Wenn in Deutschland über das Krisenland Griechenland berichtet wird, dann muss die Akropolis häufig als Symbolbild herhalten. Das sei immer noch die Folge einer überhöhten Antikenbegeisterung, die seit dem 18. Jahrhundert stattgefunden habe, sagte der Historiker Achatz von Müller im Deutschlandfunk.

Achatz Müller im Gespräch mit Michael Köhler | 01.03.2015
    Eine junge Frau bei einer Demonstration vor dem griechischen Parlament in Athen.
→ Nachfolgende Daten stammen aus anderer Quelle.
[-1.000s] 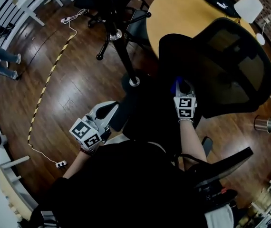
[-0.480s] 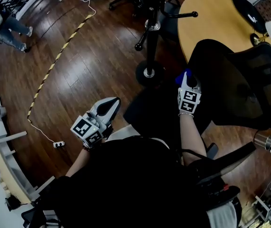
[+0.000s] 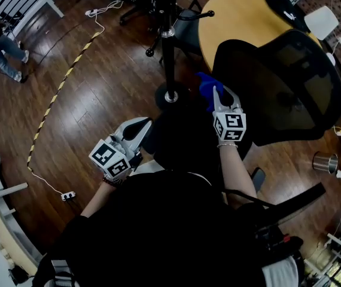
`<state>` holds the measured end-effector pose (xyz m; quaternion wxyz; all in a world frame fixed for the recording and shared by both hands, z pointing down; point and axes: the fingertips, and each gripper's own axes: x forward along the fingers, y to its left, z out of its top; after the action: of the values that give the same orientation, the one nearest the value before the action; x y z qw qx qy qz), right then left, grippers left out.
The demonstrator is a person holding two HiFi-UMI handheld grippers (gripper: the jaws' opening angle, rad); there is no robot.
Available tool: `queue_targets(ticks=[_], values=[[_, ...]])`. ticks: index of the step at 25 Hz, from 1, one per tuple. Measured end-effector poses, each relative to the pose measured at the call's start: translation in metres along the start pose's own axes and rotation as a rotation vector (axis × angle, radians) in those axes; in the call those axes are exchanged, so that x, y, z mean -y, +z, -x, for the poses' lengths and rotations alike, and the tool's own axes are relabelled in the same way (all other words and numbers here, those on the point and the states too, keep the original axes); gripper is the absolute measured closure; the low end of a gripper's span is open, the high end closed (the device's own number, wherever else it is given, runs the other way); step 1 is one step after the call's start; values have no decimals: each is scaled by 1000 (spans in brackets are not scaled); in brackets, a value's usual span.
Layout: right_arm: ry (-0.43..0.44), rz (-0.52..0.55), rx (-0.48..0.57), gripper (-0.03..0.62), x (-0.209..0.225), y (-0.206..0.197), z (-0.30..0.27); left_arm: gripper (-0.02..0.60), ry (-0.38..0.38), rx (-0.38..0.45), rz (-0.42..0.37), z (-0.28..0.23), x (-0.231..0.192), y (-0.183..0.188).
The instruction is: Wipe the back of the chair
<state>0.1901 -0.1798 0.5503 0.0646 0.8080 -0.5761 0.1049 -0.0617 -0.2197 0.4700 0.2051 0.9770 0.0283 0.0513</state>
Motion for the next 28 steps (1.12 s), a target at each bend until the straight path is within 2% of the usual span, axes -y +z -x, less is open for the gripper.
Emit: queue_targets(ticks=[3, 7, 11, 15, 19, 22, 28], values=[[-67, -40, 50, 554, 30, 10, 70, 575, -61, -13, 0, -20, 26, -9], [-200, -12, 38, 554, 78, -1, 166, 575, -167, -43, 7, -61, 64, -27], [-344, 30, -74, 554, 123, -56, 248, 575, -269, -72, 29, -105, 109, -42], [-462, -14, -175, 554, 169, -116, 305, 575, -320, -61, 71, -141, 144, -39], [-485, -39, -278, 554, 203, -162, 322, 575, -293, -62, 85, -152, 163, -43], [-477, -25, -348, 554, 231, -193, 315, 575, -259, -80, 57, -153, 162, -52], [-387, 16, -489, 554, 245, -236, 287, 575, -57, -30, 74, -125, 128, -42]])
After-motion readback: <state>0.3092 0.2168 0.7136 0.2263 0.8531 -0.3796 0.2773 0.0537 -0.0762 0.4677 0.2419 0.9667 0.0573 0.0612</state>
    Eine junge Frau bei einer Demonstration vor dem griechischen Parlament in Athen. (AFP / Louisa Gouliamaki)
    Kaum ein Bericht über das Krisenland Griechenland, bei dem nicht die eingerüstete Akropolis gezeigt wird. Das Bild gaukele Antike vor, sagte der Historiker Achatz von Müller im Deutschlandfunk. Die Akropolis stehe für die Verehrung der griechischen Kunst, wie sie von den Deutschen im 18. und 19. Jahrhundert fast übersteigert betrieben wurde. Mit der Aufrechterhaltung dieses Mythos versuche man auch heute noch zu vergessen, was im Zweiten Weltkrieg mit der Besetzung der Wehrmacht und während der Duldung des "Regimes der Obristen" angerichtet worden sei.
    Die Antikenbegeisterung der Deutschen im 18. Jahrhundert sei eine Überhöhung gewesen - zumal große Griechenlandverehrer wie Goethe nie das Land besucht hätten. Auch wenn sich ab 1840 durch archäologische Funde gezeigt habe, dass das Bild des antiken Griechenlands in vielen Punkten falsch gewesen sei, habe man daran festgehalten. Auch heute noch sei es so, dass sich die Deutschen "ein Europa ohne die Griechen nicht vorstellen können."